When I think of Harry Truman, the Big-Three conference at Potsdam, Germany, July 16 - August 2, 1945, looms large.  On July 24, Winston Churchill was informed that he had lost his election and had to head home.  Stalin tried to enter the war in the Pacific but found no receptive ear with Truman, who bluffed him with no mention of the horrific weapon that would be unleashed on Hiroshima and Nagasaki on August 6, 1945.  Guts football, one might say.

 

The Marshall plan to rebuild Western Europe was a prophetic stroke of historical genius and likely paved the way for the European Union.  The low point in Truman's tenure was his firing for insubordination of Gen. Douglass MacArthur who chafed at being halted at the 38th parallel during the Korean Conflict and thus being denied the pleasure of pressing on into China.  The Truman haters, who were legion, were oblivious to the reality that none of MacArthur's plans stood any chance of success.  MacArthur came home to a massive ticker tape parade in New York, while a grateful nation awaited a presidential announcement that never materialized.

 

The standing joke about Truman had him riding in an airplane.  He tells his aide, "Why don't you throw out some dollar bills and make some of the people happy?"  His aide replies, "Why don't you throw yourself out and make all the people happy?"

 

On May 14, 1948, President Truman announced the recognition by the United States of the State of Israel, consistent with UN Resolution 181, dividing the region into three entities: a Jewish state, an Arab state and an international zone around Jerusalem.  This was a bold stroke that brought on the Arab/Israeli conflict the next day that rages to this day.  Nevertheless, the right of the Jewish people to a homeland can be traced in large part to the unilateral endorsement by the President of the United States.

 

The confrontation that has stood the test of time, however, was Truman's reaction to a bad review of Margaret's singing by The Washington Post music critic, Paul Hume.  Incensed, Truman wrote a letter over the protest of his staff that said, among other things, "I have just read your lousy review . . . I have never met you, but if I do, you'll need a new nose."[1]  Hume promptly released it to the press, to the howls of a jeering public.  His mail later ran 4x1 in support of his reaction.

 

Nostalgia runs wild this week in the seeming vapidity of our current Presidential wannabees.  But then, who would have given Harry Truman a chance for greatness?

 

 

 

 

 

 



[1] http://www.nytimes.com/2008/01/29/us/30cnd-daniel.html?_r=1&hp=&pagewanted=print


LIST OF COMMENTS

1/1. A Rare Politician
Written by george  | Jan. 30, 08 10:28

Truman was indeed a rare politcian - so unlike the politcal spin we witness today.
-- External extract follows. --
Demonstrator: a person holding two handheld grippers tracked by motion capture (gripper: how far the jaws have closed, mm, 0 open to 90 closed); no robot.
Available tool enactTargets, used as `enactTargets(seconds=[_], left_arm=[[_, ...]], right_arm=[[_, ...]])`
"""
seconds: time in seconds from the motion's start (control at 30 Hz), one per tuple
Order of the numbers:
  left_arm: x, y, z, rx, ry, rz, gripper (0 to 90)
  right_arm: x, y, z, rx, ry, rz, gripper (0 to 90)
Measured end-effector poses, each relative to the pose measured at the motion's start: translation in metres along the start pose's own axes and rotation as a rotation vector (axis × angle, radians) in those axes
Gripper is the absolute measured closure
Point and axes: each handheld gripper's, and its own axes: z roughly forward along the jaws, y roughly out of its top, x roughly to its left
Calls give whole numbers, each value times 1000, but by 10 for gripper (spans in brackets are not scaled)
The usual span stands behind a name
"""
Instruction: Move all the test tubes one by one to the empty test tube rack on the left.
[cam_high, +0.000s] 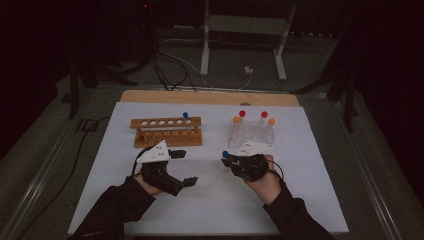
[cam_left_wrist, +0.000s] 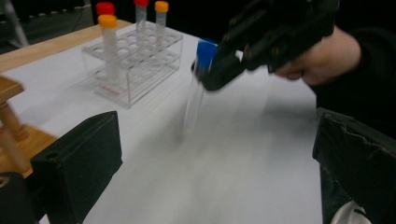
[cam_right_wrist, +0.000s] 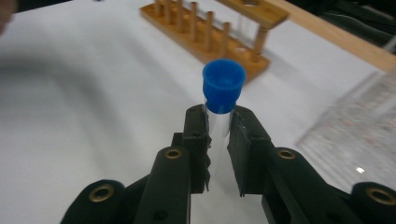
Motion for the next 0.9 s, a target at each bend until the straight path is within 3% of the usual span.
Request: enactTargets(seconds=[0.2,0.37,0.43,0.67,0.9], left_arm=[[-3,11,12,-10,-23,23,48],[-5,18,23,-21,-32,45,159],[-4,20,28,-20,-35,45,164],[-4,22,39,-30,-24,53,382],[-5,22,52,-5,-8,86,550]], right_arm=[[11,0,3,6,36,-16,769],[17,1,4,3,61,-25,769],[18,2,4,4,64,-25,769],[20,2,4,1,78,-24,769],[21,3,2,-2,82,-26,769]])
As time goes on our image of him becomes more elevated, though at the time he was not fully appreciated. I remember that one of the promotions of the Lucky Strike cigarette company was the logo, "Lucky Strike Means Fine Tobacco." It was shortened to LSMFT, and many of the Truman bashers claimed that the letters stood for "Lord Save Me From Truman."

 

On that note, he reminds me of an equally outspoken Barry Goldwater. Though I disagreed with many of his policies, you could always be sure that Goldwater would say exactly what he thought. I just completed a book by one of Goldwater's associates (Victor Gold) titled invasion of The Party Snatchers which laments the takeover of the Republican Party by "Holy Rollers and Neocons." Somehow I don't believe the senator from Arizona (and Brigadier General) would recognize his party today.